Longini Ira M, Halloran M Elizabeth, Nizam Azhar
Department of Biostatistics, Rollins School of Public Health, Emory University, 1518 Clifton Road, N.E., Atlanta, GA 30322, USA.
Stat Med. 2002 Feb 28;21(4):481-95. doi: 10.1002/sim.994.
Community vaccine trials are becoming increasingly important to assess both the direct and indirect community level effects of vaccination. In this paper, we present statistical methods to analyse such trials, using a design with several matched pairs of communities. The communities are matched on similarities in infection transmission as reflected through the basic reproduction number. Two methods of analysis are presented and compared. The first is simple empirical estimation of vaccine effects. Summary measures of these effects are constructed by reciprocal variance weighted averages across the community pairs. The second is likelihood-based where we derive a mixed effects epidemic model. This model takes the intercommunity variability into account through a random effect on the basic reproduction number. With this model, we derive a distribution-free estimator for the variance of the random effect. We use simulated epidemics to explore the performance of the two estimation methods for different numbers of community pairs and different levels of inter-pair variability. Both methods provide acceptable estimates in terms of bias and precision under reasonable conditions. Although the empirical approach involves fewer assumptions than the model-based approach, the resulting vaccine effectiveness estimates are only applicable to the vaccination fraction tested in the trial. In contrast, the model-based approach can be used to predict the vaccine effectiveness at vaccination fractions other than those used in the trial. Thus, it can be used as a public health policy tool for predicting the community level effects of vaccination. We demonstrate such use by predicting total vaccine effectiveness for the whole range of vaccination fractions.

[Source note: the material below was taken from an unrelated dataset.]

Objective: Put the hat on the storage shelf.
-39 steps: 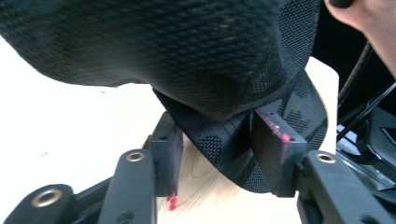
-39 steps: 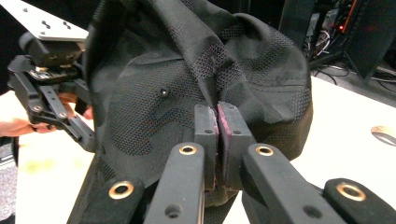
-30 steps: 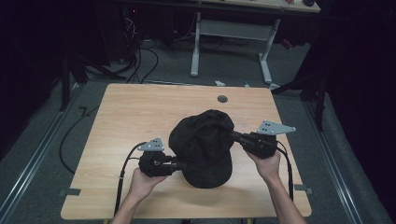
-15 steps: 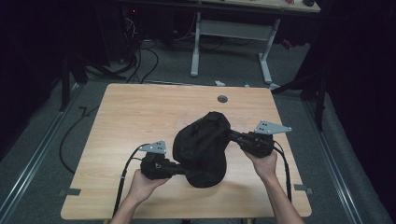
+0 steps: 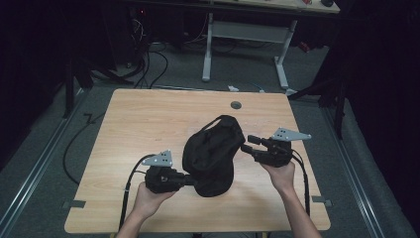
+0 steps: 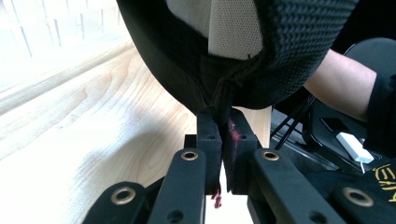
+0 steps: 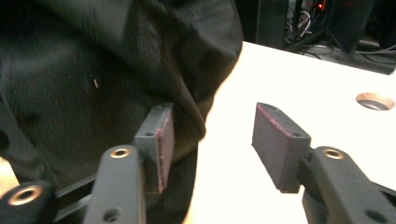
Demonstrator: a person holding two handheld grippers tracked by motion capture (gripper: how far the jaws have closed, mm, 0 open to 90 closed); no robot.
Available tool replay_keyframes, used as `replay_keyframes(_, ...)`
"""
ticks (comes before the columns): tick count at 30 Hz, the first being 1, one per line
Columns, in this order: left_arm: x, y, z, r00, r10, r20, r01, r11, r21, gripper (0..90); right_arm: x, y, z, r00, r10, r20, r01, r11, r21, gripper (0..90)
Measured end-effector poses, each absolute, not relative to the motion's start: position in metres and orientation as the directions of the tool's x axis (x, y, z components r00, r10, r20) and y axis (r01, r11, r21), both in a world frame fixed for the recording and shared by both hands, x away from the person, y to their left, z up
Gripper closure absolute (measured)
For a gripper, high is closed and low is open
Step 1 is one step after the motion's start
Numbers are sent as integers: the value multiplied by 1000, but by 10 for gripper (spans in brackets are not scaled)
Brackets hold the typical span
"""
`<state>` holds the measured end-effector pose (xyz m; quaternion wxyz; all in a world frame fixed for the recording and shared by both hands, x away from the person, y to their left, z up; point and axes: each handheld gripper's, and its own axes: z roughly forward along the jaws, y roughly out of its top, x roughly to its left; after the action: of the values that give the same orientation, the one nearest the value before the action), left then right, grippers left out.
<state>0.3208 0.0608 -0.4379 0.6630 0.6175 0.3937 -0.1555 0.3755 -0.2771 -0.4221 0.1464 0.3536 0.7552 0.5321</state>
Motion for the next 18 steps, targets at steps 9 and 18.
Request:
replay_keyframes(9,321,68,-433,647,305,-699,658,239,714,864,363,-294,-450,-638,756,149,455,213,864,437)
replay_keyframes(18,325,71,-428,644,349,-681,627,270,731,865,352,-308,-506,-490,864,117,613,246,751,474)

社区疫苗试验对于评估疫苗接种在社区层面的直接和间接影响变得越来越重要。在本文中,我们提出了统计方法来分析此类试验,采用了一种有几对匹配社区的设计。这些社区根据基本再生数所反映的感染传播相似性进行匹配。我们提出并比较了两种分析方法。第一种是对疫苗效果进行简单的经验估计。这些效果的汇总指标通过跨社区对的倒数方差加权平均值来构建。第二种是基于似然性的方法,我们推导了一个混合效应流行模型。该模型通过对基本再生数的随机效应来考虑社区间的变异性。利用这个模型,我们推导了随机效应方差的一个无分布估计量。我们使用模拟疫情来探索这两种估计方法在不同数量的社区对和不同水平的对间变异性情况下的性能。在合理条件下,两种方法在偏差和精度方面都能提供可接受的估计。尽管经验方法比基于模型的方法涉及的假设更少,但由此得到的疫苗效果估计仅适用于试验中测试的接种比例。相比之下,基于模型的方法可用于预测试验中未使用的接种比例下的疫苗效果。因此,它可以用作预测疫苗接种在社区层面影响的公共卫生政策工具。我们通过预测整个接种比例范围内的总疫苗效果来展示这种用途。